What to do
Transcribe the records below exactly.

* * * * * * * * *

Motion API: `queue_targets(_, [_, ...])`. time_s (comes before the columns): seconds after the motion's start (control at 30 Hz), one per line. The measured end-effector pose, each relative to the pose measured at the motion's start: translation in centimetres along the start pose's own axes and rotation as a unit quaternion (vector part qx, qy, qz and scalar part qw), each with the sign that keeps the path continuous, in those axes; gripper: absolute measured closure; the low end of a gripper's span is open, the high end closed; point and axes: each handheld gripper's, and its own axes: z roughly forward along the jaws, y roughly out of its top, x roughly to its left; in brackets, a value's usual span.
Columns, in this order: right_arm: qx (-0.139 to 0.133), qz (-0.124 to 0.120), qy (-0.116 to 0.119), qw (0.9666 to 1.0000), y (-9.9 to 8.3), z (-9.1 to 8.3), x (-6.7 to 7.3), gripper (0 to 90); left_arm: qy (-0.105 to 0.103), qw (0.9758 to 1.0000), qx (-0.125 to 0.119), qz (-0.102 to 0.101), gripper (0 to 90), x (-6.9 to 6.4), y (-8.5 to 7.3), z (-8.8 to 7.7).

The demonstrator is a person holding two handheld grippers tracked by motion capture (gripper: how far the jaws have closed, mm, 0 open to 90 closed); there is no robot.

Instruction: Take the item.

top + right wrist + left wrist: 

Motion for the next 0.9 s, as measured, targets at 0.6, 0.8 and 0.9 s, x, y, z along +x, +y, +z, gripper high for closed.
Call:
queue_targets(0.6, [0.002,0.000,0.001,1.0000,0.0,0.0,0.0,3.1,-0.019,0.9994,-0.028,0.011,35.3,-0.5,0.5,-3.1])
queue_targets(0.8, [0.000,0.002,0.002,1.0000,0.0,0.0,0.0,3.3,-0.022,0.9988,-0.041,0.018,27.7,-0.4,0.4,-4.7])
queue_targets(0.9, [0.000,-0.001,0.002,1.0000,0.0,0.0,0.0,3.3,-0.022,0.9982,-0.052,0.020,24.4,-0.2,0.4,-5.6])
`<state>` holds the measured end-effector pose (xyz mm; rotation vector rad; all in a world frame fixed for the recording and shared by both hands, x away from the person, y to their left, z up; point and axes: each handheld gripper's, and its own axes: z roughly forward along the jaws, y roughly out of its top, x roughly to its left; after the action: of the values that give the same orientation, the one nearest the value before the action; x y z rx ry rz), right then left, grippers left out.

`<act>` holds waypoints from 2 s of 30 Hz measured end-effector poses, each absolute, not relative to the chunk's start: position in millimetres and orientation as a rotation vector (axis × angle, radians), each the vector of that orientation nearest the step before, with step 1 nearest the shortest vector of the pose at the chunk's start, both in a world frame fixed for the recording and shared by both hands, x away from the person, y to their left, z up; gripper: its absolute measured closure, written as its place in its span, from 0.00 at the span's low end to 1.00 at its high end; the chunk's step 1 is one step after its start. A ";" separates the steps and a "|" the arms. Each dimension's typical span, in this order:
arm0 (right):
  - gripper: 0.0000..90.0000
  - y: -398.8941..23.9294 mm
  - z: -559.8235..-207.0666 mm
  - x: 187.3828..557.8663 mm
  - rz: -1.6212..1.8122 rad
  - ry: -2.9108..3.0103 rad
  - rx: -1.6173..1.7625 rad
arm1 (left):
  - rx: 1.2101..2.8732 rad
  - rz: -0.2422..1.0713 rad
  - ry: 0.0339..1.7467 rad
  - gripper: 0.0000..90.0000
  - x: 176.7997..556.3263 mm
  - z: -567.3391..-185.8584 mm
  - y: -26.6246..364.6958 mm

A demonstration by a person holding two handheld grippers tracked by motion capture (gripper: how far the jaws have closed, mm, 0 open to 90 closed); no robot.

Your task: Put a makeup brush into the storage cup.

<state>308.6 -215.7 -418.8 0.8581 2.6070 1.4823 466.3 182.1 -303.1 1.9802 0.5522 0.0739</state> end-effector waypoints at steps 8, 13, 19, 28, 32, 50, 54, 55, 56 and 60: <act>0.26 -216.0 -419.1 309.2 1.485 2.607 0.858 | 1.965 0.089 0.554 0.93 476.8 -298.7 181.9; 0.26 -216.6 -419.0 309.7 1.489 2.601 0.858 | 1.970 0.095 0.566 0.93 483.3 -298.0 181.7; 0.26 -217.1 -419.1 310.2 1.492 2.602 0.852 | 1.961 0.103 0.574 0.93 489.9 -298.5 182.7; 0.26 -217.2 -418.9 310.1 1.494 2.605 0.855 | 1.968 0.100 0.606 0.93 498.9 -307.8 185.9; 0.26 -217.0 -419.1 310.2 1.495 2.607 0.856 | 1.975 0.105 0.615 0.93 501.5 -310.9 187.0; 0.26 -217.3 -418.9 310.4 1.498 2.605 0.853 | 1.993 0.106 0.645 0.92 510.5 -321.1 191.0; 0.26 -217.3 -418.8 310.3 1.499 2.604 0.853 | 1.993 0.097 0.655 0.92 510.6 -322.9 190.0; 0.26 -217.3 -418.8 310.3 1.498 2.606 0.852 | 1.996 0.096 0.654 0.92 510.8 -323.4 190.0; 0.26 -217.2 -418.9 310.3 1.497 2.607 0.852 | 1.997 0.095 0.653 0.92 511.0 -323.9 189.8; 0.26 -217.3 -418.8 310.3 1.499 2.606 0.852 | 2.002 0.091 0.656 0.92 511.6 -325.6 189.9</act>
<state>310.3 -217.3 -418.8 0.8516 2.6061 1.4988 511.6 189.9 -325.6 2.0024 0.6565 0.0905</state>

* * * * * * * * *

Solution to the problem
Motion API: `queue_targets(_, [_, ...])`. time_s (comes before the columns): seconds after the motion's start (control at 30 Hz), one per line. The measured end-effector pose, each relative to the pose measured at the motion's start: translation in centimetres along the start pose's own axes and rotation as a unit quaternion (vector part qx, qy, qz and scalar part qw), each with the sign that keeps the path continuous, in those axes; gripper: absolute measured closure; the low end of a gripper's span is open, the high end closed; point and axes: each handheld gripper's, and its own axes: z roughly forward along the jaws, y roughly out of its top, x roughly to its left; in brackets, a value's usual span.
Columns, in this order: right_arm: qx (-0.139 to 0.133), qz (-0.124 to 0.120), qy (-0.116 to 0.119), qw (0.9666 to 1.0000), y (-9.9 to 8.3), z (-9.1 to 8.3), x (-6.7 to 7.3), gripper (0 to 90); left_arm: qy (-0.105 to 0.103), qw (0.9758 to 1.0000), qx (-0.125 to 0.119), qz (-0.102 to 0.101), gripper (0 to 90), x (-6.9 to 6.4), y (-8.5 to 7.3), z (-8.8 to 7.7).

The demonstrator is a person holding two handheld grippers tracked by motion capture (gripper: how far the jaws have closed, mm, 0 open to 90 closed); there is no robot.

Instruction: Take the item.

top + right wrist + left wrist: 

Motion for the next 0.9 s, as measured, targets at 0.6, 0.8 and 0.9 s, x, y, z along +x, +y, +z, gripper high for closed.
Call:
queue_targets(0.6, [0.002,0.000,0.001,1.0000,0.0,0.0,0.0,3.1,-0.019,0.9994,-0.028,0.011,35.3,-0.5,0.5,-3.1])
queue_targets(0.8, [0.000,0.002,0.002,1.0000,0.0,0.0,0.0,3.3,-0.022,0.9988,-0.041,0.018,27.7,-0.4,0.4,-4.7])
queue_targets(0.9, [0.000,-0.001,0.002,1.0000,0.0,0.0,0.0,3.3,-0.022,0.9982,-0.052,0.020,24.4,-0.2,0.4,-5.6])
`<state>` holds the measured end-effector pose (xyz mm; rotation vector rad; all in a world frame fixed for the recording and shared by both hands, x away from the person, y to their left, z up; point and axes: each handheld gripper's, and its own axes: z roughly forward along the jaws, y roughly out of its top, x roughly to its left; after the action: of the values that give the same orientation, the one nearest the value before the action; x y z rx ry rz), right then left, grippers left out.

`<act>` holds waypoints from 2 s of 30 Hz measured end-effector poses, each absolute, not relative to the chunk's start: position in millimetres and orientation as a rotation vector (axis × angle, radians), each the vector of that orientation nearest the step before, with step 1 nearest the shortest vector of the pose at the chunk's start, both in a world frame fixed for the recording and shared by both hands, x away from the person, y to their left, z up; gripper: its absolute measured closure, written as its place in its span, from 0.00 at the span's low end to 1.00 at its high end; the chunk's step 1 is one step after its start. A ";" separates the steps and a "|" the arms. Each dimension's typical span, in this order:
arm0 (right):
  - gripper: 0.0000..90.0000
  - y: -398.8941..23.9294 mm
  - z: -559.8235..-207.0666 mm
  - x: 187.3828..557.8663 mm
  - rz: -1.6212..1.8122 rad
  - ry: -2.9108..3.0103 rad
  - rx: -1.6173..1.7625 rad
arm1 (left):
  - rx: 1.2101..2.8732 rad
  - rz: -0.2422..1.0713 rad
  - ry: 0.0339..1.7467 rad
  - gripper: 0.0000..90.0000
  - x: 176.7997..556.3263 mm
  - z: -567.3391..-185.8584 mm
  - y: -26.6246..364.6958 mm

A demonstration by a person holding two handheld grippers tracked by motion capture (gripper: how far the jaws have closed, mm, 0 open to 90 closed); no robot.

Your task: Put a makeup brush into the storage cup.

<state>308.6 -215.7 -418.8 0.8581 2.6070 1.4823 466.3 182.1 -303.1 1.9802 0.5522 0.0739</state> end-effector waypoints at steps 8, 13, 19, 28, 32, 50, 54, 55, 56 and 60: <act>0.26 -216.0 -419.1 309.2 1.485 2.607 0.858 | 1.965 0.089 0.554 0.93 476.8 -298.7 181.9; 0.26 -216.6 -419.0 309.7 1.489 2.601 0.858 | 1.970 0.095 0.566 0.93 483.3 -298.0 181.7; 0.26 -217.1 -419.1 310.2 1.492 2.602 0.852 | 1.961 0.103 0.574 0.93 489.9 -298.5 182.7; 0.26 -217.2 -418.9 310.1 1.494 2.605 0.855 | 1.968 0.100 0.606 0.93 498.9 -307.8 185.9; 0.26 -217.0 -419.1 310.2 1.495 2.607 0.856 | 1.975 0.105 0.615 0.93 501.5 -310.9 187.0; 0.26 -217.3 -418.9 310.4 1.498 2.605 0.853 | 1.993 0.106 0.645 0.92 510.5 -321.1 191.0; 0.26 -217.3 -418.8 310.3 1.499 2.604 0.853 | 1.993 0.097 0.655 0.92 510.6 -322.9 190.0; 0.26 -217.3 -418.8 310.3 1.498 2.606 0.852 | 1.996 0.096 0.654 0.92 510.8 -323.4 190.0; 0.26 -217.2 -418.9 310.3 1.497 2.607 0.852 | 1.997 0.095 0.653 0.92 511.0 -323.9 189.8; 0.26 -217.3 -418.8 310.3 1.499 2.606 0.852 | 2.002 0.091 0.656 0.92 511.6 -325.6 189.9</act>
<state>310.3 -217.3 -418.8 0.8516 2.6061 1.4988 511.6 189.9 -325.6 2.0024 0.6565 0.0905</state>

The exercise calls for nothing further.